Task item: Nothing but the lines below between the line holding "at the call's" and the line holding "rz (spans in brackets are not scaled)", inclusive, should appear in the answer, each set down exactly.

Data:

■ ■ ■ ■

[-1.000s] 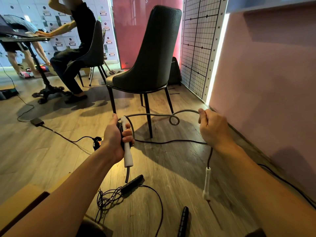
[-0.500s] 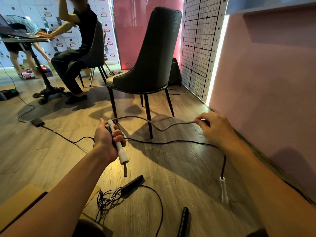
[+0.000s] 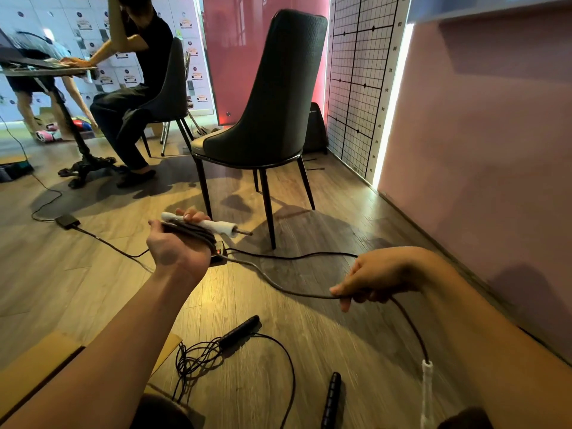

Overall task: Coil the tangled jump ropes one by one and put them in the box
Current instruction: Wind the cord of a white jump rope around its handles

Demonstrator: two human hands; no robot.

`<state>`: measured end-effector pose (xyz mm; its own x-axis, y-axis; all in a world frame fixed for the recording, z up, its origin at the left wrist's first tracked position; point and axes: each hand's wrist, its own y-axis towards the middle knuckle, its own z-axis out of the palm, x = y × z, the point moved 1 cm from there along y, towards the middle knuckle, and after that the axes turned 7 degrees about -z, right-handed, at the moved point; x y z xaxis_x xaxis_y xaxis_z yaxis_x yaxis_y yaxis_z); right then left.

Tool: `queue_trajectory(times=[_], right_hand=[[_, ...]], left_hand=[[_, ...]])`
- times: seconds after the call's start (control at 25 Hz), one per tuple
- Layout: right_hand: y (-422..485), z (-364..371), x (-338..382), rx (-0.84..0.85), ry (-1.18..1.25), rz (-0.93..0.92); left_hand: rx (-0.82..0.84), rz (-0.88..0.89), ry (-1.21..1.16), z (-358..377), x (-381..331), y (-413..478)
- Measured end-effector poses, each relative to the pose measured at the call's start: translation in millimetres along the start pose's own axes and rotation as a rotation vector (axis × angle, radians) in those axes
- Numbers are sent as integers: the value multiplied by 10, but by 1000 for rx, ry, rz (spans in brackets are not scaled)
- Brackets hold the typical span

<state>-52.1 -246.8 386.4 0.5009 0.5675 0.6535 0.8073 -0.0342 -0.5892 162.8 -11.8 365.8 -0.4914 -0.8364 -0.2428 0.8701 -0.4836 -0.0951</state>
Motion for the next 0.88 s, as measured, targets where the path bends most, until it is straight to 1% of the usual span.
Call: queue_trajectory(times=[0.04,0.08,0.24,0.36,0.44,0.48,0.52,0.56,0.6,0.64,0.68,0.76,0.88], right_hand=[[-42,-3,28,-8,81,-103],[-77,-18,51,-51,153,-204],[-80,-66,94,-289,318,-506],[-70,-21,162,-361,350,-658],[-90,-2,209,-426,351,-718],[-103,5,234,-486,343,-735],[-113,7,249,-567,329,-736],[-106,4,249,-652,307,-724],[-87,-2,231,-729,281,-709],[-71,0,223,-791,261,-695],[-44,4,212,-844,243,-676],[45,-9,158,-940,209,-615],[127,-30,101,-1004,141,-550]], left_hand=[[-12,33,88,-32,-15,30],[-23,57,207,-58,-16,53],[-45,99,671,-131,115,63],[53,123,1238,-93,300,-26],[125,43,1662,-85,419,-74],[164,-52,1811,-95,476,-97],[206,-186,1871,-107,534,-129],[253,-361,1835,-117,590,-173],[292,-538,1749,-118,641,-228],[328,-686,1669,-100,682,-295],[363,-788,1617,-80,709,-353],[431,-898,1535,-43,734,-410],[503,-930,1282,51,724,-440]])
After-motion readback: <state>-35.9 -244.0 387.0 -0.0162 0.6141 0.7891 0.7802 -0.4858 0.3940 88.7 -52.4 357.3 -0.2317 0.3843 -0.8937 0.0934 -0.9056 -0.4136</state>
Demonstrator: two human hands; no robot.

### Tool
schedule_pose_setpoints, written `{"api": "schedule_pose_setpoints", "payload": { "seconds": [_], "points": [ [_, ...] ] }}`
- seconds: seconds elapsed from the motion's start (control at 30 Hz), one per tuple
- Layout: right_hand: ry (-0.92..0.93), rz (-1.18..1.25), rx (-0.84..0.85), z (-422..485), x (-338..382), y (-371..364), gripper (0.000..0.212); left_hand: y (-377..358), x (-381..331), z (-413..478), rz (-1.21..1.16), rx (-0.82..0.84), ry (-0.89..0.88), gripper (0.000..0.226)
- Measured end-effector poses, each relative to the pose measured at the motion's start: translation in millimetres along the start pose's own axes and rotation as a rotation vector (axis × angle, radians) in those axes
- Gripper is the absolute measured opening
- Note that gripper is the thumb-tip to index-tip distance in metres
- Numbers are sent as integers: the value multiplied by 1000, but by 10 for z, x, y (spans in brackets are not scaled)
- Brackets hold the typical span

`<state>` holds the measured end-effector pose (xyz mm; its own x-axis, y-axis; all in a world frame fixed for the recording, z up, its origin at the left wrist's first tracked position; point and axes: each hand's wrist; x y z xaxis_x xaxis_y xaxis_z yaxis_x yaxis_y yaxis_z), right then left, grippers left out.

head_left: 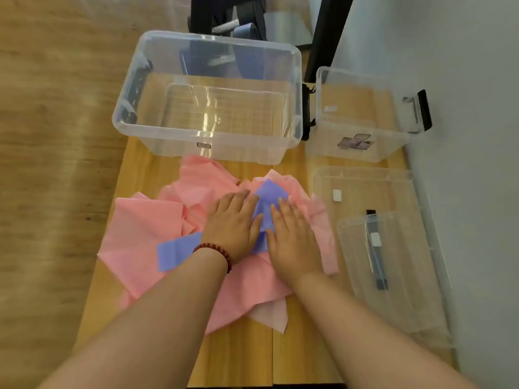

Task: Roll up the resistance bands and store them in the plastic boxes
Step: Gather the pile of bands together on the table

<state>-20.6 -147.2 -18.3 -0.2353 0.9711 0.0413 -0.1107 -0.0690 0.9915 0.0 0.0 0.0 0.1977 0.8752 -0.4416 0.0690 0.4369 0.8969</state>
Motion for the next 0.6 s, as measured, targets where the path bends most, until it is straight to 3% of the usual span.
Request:
{"api": "schedule_pose_setpoints", "payload": {
  "seconds": [0.47,0.6],
  "points": [
    [-20,85,-160,-54,8,-479,50,-565,209,-42,80,-209,-62,42],
    [-28,92,-139,-69,20,-500,52,-607,209,-56,107,-225,-62,41]
  ]
}}
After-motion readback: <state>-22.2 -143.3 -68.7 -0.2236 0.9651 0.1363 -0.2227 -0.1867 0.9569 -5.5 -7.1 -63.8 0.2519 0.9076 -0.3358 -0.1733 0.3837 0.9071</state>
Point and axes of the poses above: each hand's wrist, its own z-axis towards the middle knuckle, its own y-axis out of the back of the hand, x = y × z, and after that the axes turned 9 degrees about -z, right-handed
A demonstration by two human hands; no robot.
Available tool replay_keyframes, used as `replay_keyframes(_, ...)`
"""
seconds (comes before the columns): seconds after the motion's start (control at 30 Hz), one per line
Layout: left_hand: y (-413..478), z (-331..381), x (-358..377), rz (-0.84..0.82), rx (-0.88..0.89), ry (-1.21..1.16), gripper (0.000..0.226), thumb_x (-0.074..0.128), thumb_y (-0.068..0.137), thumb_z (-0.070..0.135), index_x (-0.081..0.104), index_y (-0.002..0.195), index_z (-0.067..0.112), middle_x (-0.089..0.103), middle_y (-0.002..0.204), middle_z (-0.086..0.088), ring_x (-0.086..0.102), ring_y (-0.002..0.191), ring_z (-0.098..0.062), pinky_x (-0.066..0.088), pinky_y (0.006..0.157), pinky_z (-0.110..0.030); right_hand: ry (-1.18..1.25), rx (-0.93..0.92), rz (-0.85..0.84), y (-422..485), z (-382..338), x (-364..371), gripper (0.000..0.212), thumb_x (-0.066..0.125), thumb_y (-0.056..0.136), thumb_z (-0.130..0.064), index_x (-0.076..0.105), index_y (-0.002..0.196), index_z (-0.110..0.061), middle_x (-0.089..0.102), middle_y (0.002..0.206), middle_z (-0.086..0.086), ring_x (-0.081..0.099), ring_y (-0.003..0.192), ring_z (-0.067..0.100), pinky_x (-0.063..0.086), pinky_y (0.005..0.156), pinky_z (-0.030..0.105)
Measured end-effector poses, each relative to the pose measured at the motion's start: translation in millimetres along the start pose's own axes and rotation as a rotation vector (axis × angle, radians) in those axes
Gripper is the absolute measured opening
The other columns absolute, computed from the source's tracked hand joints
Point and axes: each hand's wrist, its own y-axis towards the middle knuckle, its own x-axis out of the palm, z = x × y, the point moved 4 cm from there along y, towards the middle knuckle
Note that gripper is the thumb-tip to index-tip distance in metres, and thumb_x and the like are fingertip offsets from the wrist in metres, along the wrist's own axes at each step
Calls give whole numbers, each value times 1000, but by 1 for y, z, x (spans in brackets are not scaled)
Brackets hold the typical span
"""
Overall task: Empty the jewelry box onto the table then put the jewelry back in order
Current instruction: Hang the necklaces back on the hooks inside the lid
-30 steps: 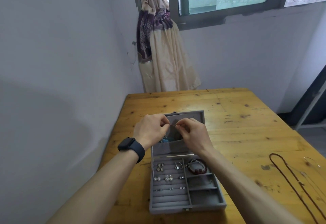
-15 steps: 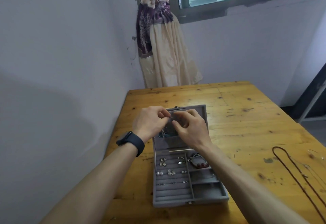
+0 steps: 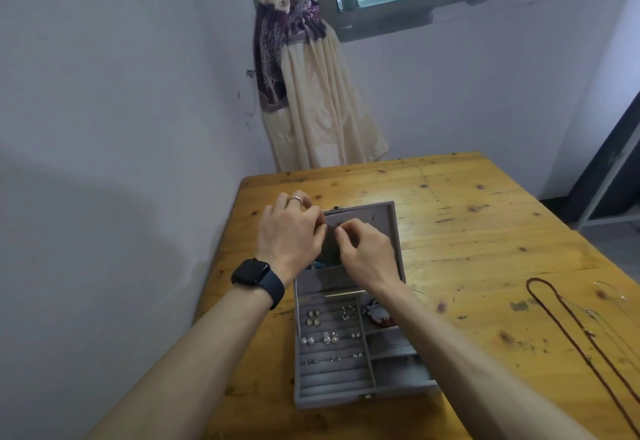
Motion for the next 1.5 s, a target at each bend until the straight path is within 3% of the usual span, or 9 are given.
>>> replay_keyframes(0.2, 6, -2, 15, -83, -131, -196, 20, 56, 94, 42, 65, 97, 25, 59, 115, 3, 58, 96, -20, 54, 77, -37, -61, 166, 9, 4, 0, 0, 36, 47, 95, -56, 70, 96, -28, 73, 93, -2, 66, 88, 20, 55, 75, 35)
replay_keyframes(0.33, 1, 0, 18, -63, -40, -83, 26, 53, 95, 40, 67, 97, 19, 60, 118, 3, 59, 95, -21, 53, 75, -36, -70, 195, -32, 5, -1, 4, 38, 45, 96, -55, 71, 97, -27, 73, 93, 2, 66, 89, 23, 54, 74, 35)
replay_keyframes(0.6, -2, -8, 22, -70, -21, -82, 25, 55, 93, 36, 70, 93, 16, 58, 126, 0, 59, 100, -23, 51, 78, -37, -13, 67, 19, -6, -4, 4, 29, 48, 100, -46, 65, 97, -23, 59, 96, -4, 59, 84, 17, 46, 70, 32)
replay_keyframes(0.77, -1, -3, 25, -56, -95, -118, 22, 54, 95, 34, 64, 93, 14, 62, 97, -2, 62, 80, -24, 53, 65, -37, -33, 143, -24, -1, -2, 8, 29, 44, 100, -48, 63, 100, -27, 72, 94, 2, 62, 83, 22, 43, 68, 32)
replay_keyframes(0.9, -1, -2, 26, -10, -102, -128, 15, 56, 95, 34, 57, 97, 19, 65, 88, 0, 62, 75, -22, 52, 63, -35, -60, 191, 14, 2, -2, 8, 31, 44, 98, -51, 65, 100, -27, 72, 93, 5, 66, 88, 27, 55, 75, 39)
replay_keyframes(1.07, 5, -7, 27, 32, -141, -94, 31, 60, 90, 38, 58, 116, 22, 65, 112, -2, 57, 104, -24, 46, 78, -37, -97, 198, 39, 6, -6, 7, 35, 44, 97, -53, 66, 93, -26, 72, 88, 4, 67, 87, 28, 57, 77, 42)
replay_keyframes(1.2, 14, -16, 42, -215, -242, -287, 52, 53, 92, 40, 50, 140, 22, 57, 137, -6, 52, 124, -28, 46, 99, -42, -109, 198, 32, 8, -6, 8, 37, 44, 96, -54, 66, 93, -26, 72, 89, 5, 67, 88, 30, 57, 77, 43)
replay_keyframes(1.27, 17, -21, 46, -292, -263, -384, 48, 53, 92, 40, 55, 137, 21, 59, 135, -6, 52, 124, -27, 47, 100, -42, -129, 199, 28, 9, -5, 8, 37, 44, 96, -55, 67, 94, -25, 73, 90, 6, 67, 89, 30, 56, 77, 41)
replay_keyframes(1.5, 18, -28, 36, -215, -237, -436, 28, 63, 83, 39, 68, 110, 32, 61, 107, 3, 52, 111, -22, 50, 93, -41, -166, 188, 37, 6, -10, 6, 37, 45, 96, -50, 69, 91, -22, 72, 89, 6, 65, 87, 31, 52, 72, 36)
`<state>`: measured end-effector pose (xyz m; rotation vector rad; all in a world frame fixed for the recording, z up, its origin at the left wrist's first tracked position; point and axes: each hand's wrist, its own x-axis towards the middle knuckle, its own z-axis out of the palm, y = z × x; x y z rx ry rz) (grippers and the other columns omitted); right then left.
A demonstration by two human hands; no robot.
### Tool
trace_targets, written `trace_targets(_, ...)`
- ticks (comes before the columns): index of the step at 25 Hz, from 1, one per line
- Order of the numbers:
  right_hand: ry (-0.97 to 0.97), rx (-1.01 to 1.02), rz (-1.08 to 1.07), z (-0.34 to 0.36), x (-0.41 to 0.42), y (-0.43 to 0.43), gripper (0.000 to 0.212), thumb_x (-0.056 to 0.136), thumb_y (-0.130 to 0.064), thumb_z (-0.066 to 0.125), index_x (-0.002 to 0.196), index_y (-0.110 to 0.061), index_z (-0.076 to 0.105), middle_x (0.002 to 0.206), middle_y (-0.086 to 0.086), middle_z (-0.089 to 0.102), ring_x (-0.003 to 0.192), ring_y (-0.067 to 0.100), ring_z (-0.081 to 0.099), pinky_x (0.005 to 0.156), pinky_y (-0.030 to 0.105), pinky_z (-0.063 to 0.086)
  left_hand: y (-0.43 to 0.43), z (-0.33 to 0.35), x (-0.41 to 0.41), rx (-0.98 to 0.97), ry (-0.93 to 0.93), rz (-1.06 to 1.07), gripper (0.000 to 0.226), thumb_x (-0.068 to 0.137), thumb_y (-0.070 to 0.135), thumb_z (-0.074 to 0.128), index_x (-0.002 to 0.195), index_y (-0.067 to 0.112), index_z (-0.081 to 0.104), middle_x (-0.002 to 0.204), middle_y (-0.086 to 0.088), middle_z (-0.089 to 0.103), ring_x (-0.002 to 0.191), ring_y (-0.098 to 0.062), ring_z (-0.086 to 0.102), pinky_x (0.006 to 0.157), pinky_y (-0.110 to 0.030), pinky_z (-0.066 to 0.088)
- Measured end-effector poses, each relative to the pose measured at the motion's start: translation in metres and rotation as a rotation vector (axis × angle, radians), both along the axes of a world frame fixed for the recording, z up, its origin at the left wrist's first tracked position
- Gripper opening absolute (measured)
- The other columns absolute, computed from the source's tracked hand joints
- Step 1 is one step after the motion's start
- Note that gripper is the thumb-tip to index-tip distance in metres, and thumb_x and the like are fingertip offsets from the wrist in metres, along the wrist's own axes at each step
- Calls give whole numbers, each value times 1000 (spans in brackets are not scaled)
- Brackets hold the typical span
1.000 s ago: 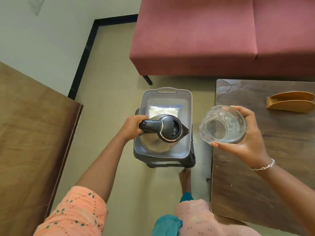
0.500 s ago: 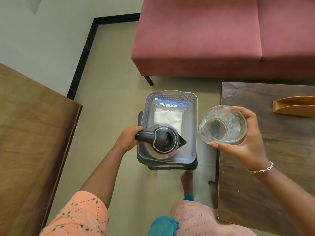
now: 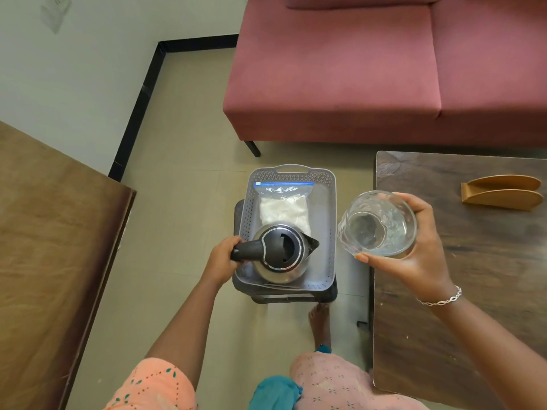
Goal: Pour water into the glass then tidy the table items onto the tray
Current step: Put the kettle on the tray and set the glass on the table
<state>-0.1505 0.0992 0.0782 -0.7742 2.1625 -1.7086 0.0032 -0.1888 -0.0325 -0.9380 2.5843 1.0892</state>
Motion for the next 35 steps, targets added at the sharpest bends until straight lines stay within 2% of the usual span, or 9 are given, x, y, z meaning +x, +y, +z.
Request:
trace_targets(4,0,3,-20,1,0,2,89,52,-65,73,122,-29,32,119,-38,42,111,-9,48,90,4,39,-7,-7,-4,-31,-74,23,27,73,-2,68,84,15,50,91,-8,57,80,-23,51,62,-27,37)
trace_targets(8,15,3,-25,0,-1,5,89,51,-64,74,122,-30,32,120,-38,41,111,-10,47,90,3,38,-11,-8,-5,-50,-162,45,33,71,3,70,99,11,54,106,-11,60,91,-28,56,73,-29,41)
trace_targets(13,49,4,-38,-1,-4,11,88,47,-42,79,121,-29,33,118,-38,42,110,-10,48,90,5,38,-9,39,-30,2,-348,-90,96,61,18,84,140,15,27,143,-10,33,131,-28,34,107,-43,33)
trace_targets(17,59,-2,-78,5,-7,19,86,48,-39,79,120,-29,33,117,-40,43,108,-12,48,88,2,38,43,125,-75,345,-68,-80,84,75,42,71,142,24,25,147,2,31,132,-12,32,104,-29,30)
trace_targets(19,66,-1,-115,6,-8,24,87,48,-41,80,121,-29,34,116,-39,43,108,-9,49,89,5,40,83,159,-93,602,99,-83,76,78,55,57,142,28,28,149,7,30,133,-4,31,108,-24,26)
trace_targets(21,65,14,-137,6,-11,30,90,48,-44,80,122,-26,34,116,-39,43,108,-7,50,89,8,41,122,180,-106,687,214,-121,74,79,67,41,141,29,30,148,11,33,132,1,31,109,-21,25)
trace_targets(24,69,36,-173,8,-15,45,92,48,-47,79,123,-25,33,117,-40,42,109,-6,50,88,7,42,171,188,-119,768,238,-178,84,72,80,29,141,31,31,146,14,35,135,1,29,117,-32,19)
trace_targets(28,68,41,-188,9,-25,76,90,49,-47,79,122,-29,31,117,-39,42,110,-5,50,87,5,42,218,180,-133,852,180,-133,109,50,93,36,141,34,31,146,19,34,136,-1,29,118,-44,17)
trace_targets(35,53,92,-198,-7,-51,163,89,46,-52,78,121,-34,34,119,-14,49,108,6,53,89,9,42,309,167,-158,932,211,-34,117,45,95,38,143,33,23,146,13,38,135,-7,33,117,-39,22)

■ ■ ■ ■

Expected output:
- Measured end-effector poses, each relative to the pose measured at the call's start: translation in millimetres along the start pose's own axes and rotation as a rotation vector (axis × angle, radians) in those axes
- Numbers are sent as integers: the value multiplied by 10, but by 1000 for rx, ry, rz (spans in brackets are not scaled)

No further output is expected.